- **Your instructions**: From the listing below, how many lines hold the word "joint"? Write only the number.

- **Stored data**:
"""

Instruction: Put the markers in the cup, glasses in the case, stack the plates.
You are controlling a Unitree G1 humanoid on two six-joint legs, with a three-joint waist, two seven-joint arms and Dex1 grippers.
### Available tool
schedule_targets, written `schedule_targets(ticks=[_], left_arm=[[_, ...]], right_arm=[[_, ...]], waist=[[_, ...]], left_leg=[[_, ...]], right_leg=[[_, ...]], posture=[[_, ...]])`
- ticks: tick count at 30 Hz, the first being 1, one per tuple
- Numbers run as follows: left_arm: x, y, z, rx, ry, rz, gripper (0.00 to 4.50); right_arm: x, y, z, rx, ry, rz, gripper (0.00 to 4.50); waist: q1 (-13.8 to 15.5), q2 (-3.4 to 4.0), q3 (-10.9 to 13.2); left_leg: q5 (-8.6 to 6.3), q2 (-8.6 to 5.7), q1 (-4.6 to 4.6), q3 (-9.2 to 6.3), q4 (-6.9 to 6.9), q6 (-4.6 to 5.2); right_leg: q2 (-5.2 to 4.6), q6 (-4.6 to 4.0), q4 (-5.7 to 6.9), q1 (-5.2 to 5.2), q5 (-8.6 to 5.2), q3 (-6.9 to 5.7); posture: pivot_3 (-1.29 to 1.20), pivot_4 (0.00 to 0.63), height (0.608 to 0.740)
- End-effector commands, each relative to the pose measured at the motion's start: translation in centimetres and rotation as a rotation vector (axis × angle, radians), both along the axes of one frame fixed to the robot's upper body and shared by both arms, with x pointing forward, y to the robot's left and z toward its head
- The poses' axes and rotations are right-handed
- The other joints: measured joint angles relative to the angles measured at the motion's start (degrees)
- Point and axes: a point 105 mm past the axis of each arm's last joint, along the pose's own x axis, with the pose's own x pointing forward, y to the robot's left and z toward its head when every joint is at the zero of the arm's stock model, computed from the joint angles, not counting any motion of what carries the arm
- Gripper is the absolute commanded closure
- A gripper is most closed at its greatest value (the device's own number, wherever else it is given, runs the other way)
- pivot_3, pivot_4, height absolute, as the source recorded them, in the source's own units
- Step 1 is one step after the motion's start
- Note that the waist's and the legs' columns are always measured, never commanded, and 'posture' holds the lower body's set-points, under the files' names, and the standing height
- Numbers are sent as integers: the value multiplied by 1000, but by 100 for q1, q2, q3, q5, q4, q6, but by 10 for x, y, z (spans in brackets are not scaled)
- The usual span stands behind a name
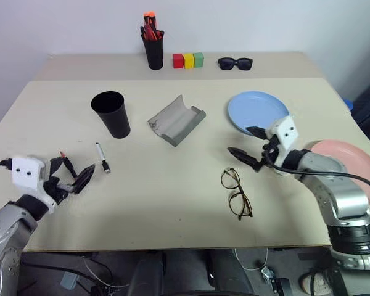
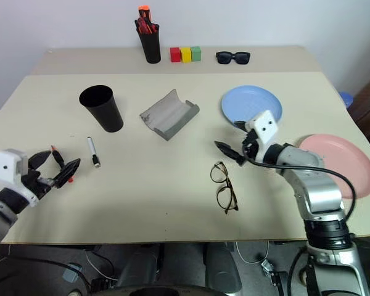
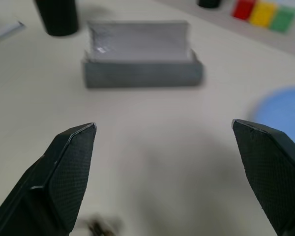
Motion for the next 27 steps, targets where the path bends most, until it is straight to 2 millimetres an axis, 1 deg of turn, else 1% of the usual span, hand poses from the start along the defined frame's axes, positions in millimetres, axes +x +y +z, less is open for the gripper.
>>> schedule_targets(ticks=[1,3,5,7,8,10,12,14,16,18,20,23,25,26,27], left_arm=[[5,12,3,-2,12,129,32],[9,20,-1,-4,42,260,32],[7,34,-13,18,113,438,32],[5,46,-21,-22,166,587,32],[4,48,-24,-47,187,637,32],[6,49,-25,-69,200,686,32],[9,50,-28,-145,223,725,32],[17,51,-30,-207,244,750,32],[25,51,-29,-229,255,761,32],[32,50,-33,-245,307,764,32],[34,51,-37,-248,351,782,32],[36,54,-52,-335,484,812,32],[37,55,-56,-364,543,810,547],[36,59,-57,-366,558,829,805],[35,61,-57,-364,565,843,1255]], right_arm=[[-8,37,17,10,-71,80,0],[-11,58,19,35,-75,141,0],[-15,76,18,43,-79,203,0],[-17,86,15,44,-79,242,0],[-17,89,13,45,-79,252,0],[-18,92,8,48,-75,264,0],[-19,93,1,45,-66,274,0],[-21,93,-6,35,-53,285,0],[-22,93,-11,25,-51,292,0],[-23,93,-12,15,-55,299,0],[-23,93,-12,13,-59,301,0],[-23,91,-9,14,-68,294,0],[-24,90,-8,15,-70,292,0],[-26,90,-8,15,-69,295,0],[-27,90,-8,14,-68,297,0]], waist=[[-36,0,0],[-26,0,0],[-13,-1,0],[4,-7,-4],[24,-10,-5],[27,-27,-11],[28,-30,-12],[38,-32,-14],[16,-33,-14],[-14,-32,-14],[-23,-33,-14],[-12,-33,-14],[-13,-33,-14],[-17,-33,-14],[-15,-33,-14]], left_leg=[[0,1,6,2,-6,0],[0,1,8,5,-9,0],[0,1,6,4,-9,0],[0,1,7,2,-7,0],[0,1,8,0,-4,0],[0,0,8,0,4,0],[0,0,8,0,5,-1],[0,0,11,0,3,-1],[0,0,12,-1,2,-1],[0,0,11,0,0,-1],[0,0,13,0,0,-1],[0,0,14,0,0,-1],[0,0,13,0,2,-1],[0,0,14,0,1,-1],[0,0,16,0,0,-1]], right_leg=[[2,0,0,0,0,5],[1,7,-1,0,2,9],[3,19,1,-2,9,9],[5,21,4,-1,10,9],[5,22,4,5,11,7],[4,29,3,9,15,7],[4,29,2,10,16,7],[5,29,2,10,15,6],[7,30,3,10,16,6],[6,32,3,9,17,6],[8,32,4,7,17,7],[8,33,6,8,17,6],[7,34,6,9,18,6],[7,35,6,9,18,6],[7,40,6,9,21,6]], posture=[[0,150,740],[0,150,740],[0,150,740],[0,150,740],[0,150,740],[0,150,740],[0,150,740],[0,150,740],[0,150,740],[0,150,740],[0,150,740],[0,150,740],[0,150,740],[0,150,740],[0,150,740]])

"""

- **Exercise answer**: 3